Вся трудность состояла в том, чтобы добраться до Леминстера. Она уже начинала жалеть, что отказалась от первоначального плана добраться туда на Флэше.

Но она знала, что если бы она пошла в конюшню, то грумы, слишком сильно боявшиеся дяди, не смогли бы утаить от него ее отсутствие, не вернись она через несколько часов. Им также показалось бы странным, что она отправляется кататься одна, так как дядя настаивал на том, чтобы кто-то из грумов всегда сопровождал ее.

Теперь она начинала волноваться, хватит ли у нее сил дойти даже до небольшого селения Оукл, не говоря уже о том, чтобы добраться до Леминстера и суметь сесть в поезд. Она почувствовала такую слабость, что решила немного отдохнуть. Она села на обочине дороги на небольшую куртинку травы, вытянула ноги и с ужасом заметила, что ее туфли покрылись толстым слоем пыли. Подол ее платья выглядел не лучше, и она подумала, что если она пройдет пешком еще немного, то будет выглядеть как бродяжка, особенно к тому времени, когда доберется до Лондона.

Она вытерла лицо тонким белым льняным платком, который сшила сама и на котором вышила свои инициалы, хотя в ее теперешнем положении такая утонченность была совершенно излишней. Тетя и Шарлотта настаивали на том, чтобы она вышила для них дюжину платков, украсив платки их инициалами самого причудливого рисунка. Ей нравилось вышивать платки, но у нее было много других дел, а они не разрешали ей даже покататься верхом или даже просто навестить Флэша, пока она не закончила вышивать.

Наверное, потому, что Мелинда думала о своем коне, она не сразу услышала цоканье подков приближающейся лошади, а когда услышала, то ее охватила внезапная паника. Но, посмотрев внимательнее, она поняла, что не стоит опасаться деревенской повозки на дороге, а приглядевшись, она узнала ее. Это была повозка фермера Дженкинса, арендовавшего одну из ферм дяди.

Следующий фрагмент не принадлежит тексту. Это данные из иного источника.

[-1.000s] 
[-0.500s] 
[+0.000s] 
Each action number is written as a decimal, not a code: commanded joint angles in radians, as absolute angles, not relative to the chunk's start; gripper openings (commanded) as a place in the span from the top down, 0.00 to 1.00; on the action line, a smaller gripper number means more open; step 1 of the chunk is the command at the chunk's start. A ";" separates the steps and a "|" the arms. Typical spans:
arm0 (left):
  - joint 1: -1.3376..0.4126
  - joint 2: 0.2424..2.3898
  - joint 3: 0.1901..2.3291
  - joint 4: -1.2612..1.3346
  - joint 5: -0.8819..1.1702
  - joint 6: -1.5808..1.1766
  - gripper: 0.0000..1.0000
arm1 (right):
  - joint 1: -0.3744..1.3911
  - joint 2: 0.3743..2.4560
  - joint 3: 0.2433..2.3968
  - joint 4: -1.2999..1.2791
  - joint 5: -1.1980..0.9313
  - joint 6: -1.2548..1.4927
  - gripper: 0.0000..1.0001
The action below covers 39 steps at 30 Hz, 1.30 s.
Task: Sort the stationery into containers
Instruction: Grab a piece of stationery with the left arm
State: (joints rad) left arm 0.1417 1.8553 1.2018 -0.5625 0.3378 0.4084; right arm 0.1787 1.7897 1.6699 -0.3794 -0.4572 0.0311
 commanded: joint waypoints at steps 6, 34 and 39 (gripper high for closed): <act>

Как только телега приблизилась, стало ясно, что ею управляет не сам фермер, а его сын Джим, рыжеволосый парень с нагловатой ухмылкой, которого она не раз встречала во время верховых прогулок.

Мелинда инстинктивно подняла руку, и возница натянул поводья, останавливая большую фермерскую лошадь.

– Доброго утречка, мисс Мелинда! – поприветствовал он ее. – Раненько поднялись. – У него был резкий крестьянский выговор.

– Доброе утро, Джим! Куда ты едешь? – спросила Мелинда несколько натянуто.

– Сегодни вторник, мисс, и мне надоть на рынок в Леминстер.

Мелинда с облегчением вздохнула.

– Пожалуйста, Джим, возьми меня с собой! Какая я глупая, что не подумала об этом раньше!